Balancing Innovation and Privacy: Generative AI, Data Scraping, and the Path Forward


Joseph Morgan


22 August, 2023


Generative AI models such as ChatGPT present both a boon and a curse. They have the potential to dramatically enhance business productivity and automation but also pose significant risks, particularly regarding content and data privacy. Consider this hypothetical situation: What if your entire business model revolves around content, and success hinges on the consistent value, visibility, and accessibility of your content to the largest possible audience of unique visitors? Herein arises the complex issue of content scraping.

The Benefits of Content Scraping

Content scraping involves the use of bots to capture and store content, offering distinct advantages. For instance, when combined with machine learning, it can combat news bias by amassing vast amounts of data from different websites and employing machine learning to assess both the content’s accuracy and tone.

Moreover, content scraping methods can aggregate information rapidly, enabling cost savings through automation that reduces data extraction time and minimises human intervention. However, the approach is not without its pitfalls.
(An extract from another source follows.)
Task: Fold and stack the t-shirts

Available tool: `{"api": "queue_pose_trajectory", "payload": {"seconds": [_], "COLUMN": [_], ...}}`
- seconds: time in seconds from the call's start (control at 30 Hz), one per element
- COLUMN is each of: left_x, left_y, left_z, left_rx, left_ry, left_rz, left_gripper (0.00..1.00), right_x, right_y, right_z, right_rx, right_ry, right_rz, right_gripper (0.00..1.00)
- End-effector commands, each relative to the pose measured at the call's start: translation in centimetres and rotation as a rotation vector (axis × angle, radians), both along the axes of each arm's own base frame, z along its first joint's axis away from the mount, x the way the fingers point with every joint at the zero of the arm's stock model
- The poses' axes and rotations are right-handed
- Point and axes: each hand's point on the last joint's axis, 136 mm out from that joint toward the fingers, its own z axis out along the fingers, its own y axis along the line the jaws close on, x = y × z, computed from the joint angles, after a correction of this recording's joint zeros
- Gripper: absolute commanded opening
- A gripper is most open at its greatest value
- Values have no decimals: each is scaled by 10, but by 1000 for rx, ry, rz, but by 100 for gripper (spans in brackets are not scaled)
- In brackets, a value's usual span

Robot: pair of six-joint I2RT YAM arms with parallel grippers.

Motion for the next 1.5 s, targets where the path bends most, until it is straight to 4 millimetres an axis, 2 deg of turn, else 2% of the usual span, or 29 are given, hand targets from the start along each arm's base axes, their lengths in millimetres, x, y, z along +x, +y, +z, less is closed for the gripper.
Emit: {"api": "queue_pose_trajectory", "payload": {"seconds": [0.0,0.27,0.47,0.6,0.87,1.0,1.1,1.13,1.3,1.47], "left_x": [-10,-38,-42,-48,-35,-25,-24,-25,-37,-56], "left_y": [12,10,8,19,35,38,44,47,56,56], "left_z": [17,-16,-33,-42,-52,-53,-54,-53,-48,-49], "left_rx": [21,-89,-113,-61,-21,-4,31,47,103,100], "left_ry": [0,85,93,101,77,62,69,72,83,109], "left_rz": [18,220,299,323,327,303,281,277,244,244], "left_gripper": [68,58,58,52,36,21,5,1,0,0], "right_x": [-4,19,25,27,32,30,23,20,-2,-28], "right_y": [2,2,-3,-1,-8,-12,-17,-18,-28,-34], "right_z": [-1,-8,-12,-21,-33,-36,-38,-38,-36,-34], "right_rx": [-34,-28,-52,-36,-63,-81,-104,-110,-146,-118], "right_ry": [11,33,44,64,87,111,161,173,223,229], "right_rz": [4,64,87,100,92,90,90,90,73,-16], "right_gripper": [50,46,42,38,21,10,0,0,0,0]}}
The Drawbacks of Content Scraping

The darker side of content scraping became evident when we began collaborating with a global e-commerce platform. A staggering 75% of the site’s traffic was generated by bots, predominantly scraping bots. These bots duplicated data that could then be marketed on the Dark Web or used for malicious purposes, such as crafting false identities or spreading misinformation or disinformation.
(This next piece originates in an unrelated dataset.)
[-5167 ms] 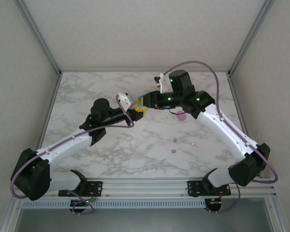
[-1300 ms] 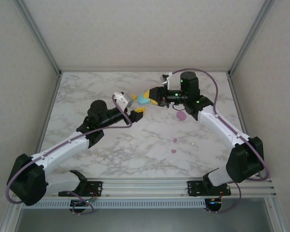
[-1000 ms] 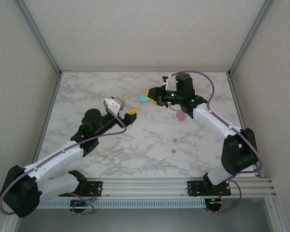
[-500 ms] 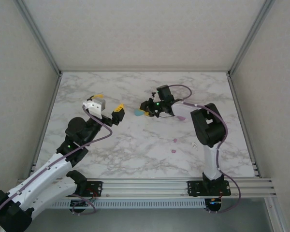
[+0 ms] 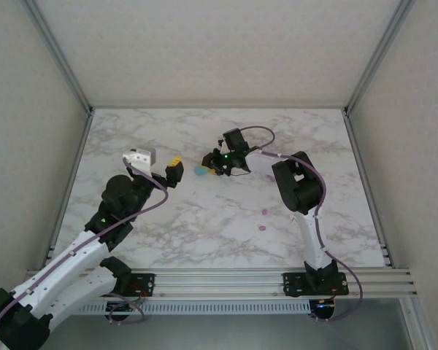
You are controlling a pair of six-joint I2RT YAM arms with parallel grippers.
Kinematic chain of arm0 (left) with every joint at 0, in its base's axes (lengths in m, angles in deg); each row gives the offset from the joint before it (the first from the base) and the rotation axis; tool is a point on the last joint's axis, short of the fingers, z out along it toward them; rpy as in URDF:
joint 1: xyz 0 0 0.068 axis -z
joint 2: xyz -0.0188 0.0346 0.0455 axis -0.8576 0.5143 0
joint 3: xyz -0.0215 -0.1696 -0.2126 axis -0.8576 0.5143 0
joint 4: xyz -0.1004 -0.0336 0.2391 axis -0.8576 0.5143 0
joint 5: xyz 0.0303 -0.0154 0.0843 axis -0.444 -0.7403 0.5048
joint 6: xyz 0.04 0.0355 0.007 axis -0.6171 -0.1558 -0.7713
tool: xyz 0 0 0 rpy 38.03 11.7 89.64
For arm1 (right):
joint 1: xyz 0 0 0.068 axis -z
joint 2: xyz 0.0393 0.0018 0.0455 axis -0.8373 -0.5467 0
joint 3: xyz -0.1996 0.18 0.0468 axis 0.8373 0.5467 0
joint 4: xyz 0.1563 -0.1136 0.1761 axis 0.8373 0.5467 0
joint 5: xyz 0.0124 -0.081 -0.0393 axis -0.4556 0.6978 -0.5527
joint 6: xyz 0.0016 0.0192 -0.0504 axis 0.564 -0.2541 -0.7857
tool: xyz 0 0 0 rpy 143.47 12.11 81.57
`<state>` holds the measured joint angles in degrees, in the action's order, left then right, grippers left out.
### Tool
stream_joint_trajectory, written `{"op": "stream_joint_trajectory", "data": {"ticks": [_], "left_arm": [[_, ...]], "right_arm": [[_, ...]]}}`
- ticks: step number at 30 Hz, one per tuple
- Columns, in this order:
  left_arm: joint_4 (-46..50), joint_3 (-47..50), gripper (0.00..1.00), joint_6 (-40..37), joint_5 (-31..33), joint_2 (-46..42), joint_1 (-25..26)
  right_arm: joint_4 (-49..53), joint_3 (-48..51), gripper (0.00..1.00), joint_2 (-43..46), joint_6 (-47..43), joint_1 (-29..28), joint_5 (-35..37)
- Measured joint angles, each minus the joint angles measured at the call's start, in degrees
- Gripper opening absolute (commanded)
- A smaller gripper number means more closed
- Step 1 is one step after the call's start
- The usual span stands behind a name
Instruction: Insert wireless bluetooth earbuds into charging case
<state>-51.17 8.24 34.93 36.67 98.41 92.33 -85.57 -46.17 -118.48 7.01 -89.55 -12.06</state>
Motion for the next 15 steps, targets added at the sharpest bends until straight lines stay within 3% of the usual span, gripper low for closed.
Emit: {"op": "stream_joint_trajectory", "data": {"ticks": [9, 15], "left_arm": [[4.17, -3.30, 1.00, 9.16, 2.03, 3.28, -2.25], [6.34, -4.79, 1.00, 11.34, 0.98, 3.91, -2.43]], "right_arm": [[7.56, 0.00, 0.48, 2.43, -6.08, -0.20, 5.18], [14.45, 0.70, 0.56, 5.97, -10.43, 0.35, 10.01]]}}
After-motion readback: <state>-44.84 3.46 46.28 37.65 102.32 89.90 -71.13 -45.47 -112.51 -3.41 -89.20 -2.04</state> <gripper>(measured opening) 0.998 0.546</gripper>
Another concerning instance is the emergence of fake “Googlebots” – scraper bots that can evade detection on websites, mobile apps, and application programming interfaces (APIs) by masquerading as SEO-friendly crawlers. Recognising that websites depend on good Google rankings, unscrupulous actors create bots that resemble Googlebots but engage in malicious activities once they access the websites, apps, or APIs.

The Ambiguity Between

ChatGPT is trained on an extensive dataset scraped from the internet, empowering it to address a wide spectrum of queries. ChatGPT primarily utilises Common Crawl, a legitimate nonprofit organisation that produces and maintains an open repository of web crawl data, granting access to vast amounts of information for large language models (LLMs). However, by deploying the crawler bot (CCBot), ChatGPT and other LLMs can collect and utilise any content not explicitly protected.
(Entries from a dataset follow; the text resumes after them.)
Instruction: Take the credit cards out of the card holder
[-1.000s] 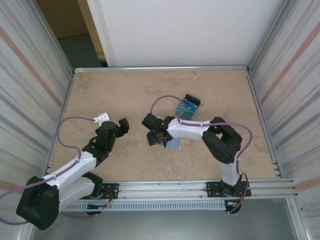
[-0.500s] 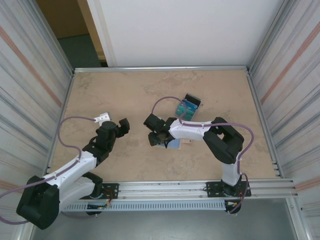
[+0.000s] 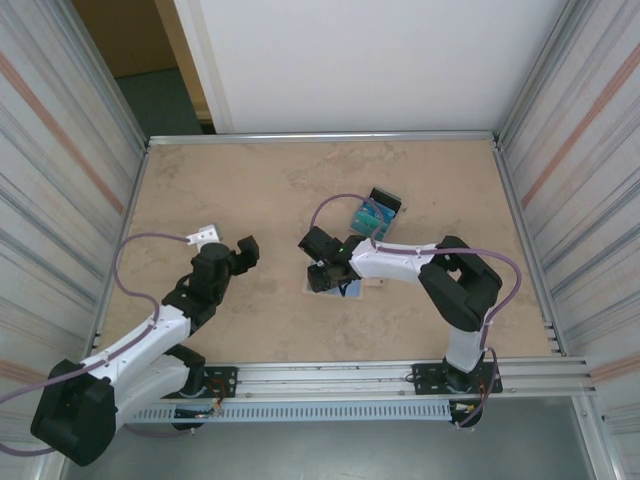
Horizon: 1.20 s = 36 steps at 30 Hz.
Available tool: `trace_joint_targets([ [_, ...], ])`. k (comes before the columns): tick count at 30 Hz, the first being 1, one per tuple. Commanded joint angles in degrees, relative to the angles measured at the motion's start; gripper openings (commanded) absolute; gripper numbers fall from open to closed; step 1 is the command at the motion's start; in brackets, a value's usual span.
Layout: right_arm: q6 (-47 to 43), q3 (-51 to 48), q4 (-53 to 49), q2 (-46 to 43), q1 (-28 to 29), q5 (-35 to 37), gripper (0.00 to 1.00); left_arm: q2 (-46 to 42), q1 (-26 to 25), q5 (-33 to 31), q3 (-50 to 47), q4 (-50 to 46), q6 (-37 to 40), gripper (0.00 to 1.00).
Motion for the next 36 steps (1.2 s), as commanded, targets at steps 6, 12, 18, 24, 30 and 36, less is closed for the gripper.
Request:
trace_joint_targets([
  [6, 0.49, -0.46, -4.76, -4.02, -0.28, 5.69, 0.37, -0.97, 0.49, 0.65, 1.62, -1.03, 2.29, 0.99],
  [12, 2.3, -0.78, -5.31, -5.66, -0.3, 6.4, 0.37, -0.84, 0.53, 1.32, 1.7, -1.01, 2.86, 0.99],
  [18, 4.87, -1.2, -6.11, -6.53, -0.62, 6.01, 0.36, -0.41, 0.55, 1.81, 1.97, -1.12, 2.84, 0.99],
  [24, 7.13, -2.93, -6.13, -7.87, -1.78, 4.96, 0.36, 1.39, 0.49, 3.18, 3.32, -1.62, 3.33, 0.99],
  [30, 9.27, -4.95, -5.68, -9.66, -3.59, 3.63, 0.39, 4.09, 0.42, 5.66, 4.75, -1.46, 3.57, 0.99],
  [36, 10.58, -7.58, -3.4, -11.2, -5.21, 0.69, 0.4, 7.07, -0.64, 7.3, 6.2, -1.29, 4.41, 0.99],
])
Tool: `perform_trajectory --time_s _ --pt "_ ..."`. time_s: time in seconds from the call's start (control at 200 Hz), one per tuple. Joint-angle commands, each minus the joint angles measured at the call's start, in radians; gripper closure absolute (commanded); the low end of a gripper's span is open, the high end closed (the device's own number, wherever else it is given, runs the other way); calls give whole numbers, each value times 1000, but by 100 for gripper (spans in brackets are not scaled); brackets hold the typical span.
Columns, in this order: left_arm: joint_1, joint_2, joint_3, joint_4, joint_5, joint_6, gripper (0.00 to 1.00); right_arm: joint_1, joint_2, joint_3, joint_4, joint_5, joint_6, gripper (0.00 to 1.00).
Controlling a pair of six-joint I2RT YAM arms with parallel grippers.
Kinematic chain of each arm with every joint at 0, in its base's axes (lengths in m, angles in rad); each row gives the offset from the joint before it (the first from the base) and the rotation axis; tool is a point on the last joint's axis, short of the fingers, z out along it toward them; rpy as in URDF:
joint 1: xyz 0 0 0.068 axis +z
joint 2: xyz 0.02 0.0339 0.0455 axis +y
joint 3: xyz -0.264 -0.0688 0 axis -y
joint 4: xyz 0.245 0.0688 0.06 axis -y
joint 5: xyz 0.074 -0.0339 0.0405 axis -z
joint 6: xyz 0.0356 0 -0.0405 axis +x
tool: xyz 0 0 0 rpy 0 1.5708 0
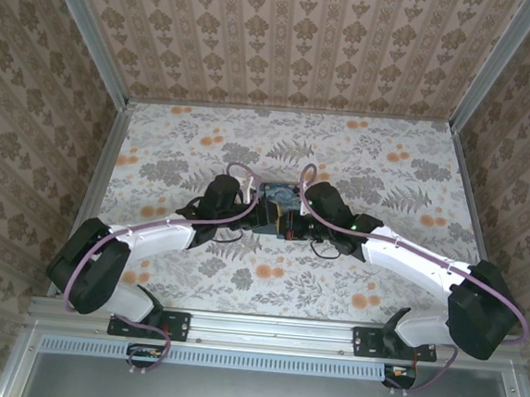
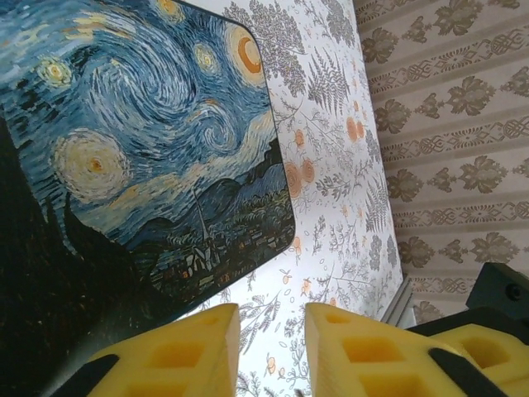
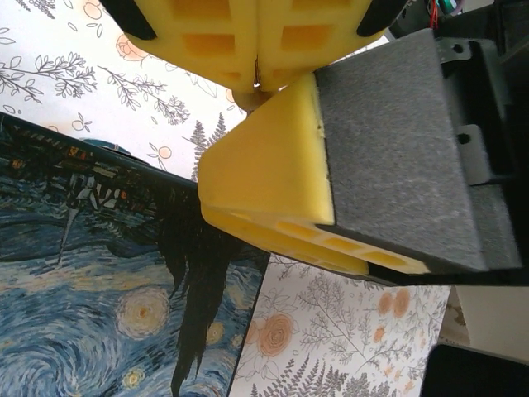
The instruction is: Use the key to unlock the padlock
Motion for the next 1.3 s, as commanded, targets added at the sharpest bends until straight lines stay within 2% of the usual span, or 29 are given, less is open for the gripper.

This raises serious questions. Consider a journalist who invests time interviewing experts, conducting research, and crafting a perfect article, only to have it scraped by ChatGPT without acknowledgment. The journalist’s efforts are rendered futile by a web scraping bot. Furthermore, readers no longer access the original website where the article was published, resulting in lost website traffic, domain authority, and potentially ad revenue.

A similar scenario occurred when AI was employed to replicate rapper Drake’s voice in a song he did not write or participate in, which subsequently went viral on TikTok. This incident raises legal and copyright concerns, as well as broader discussions about AI and the future of music.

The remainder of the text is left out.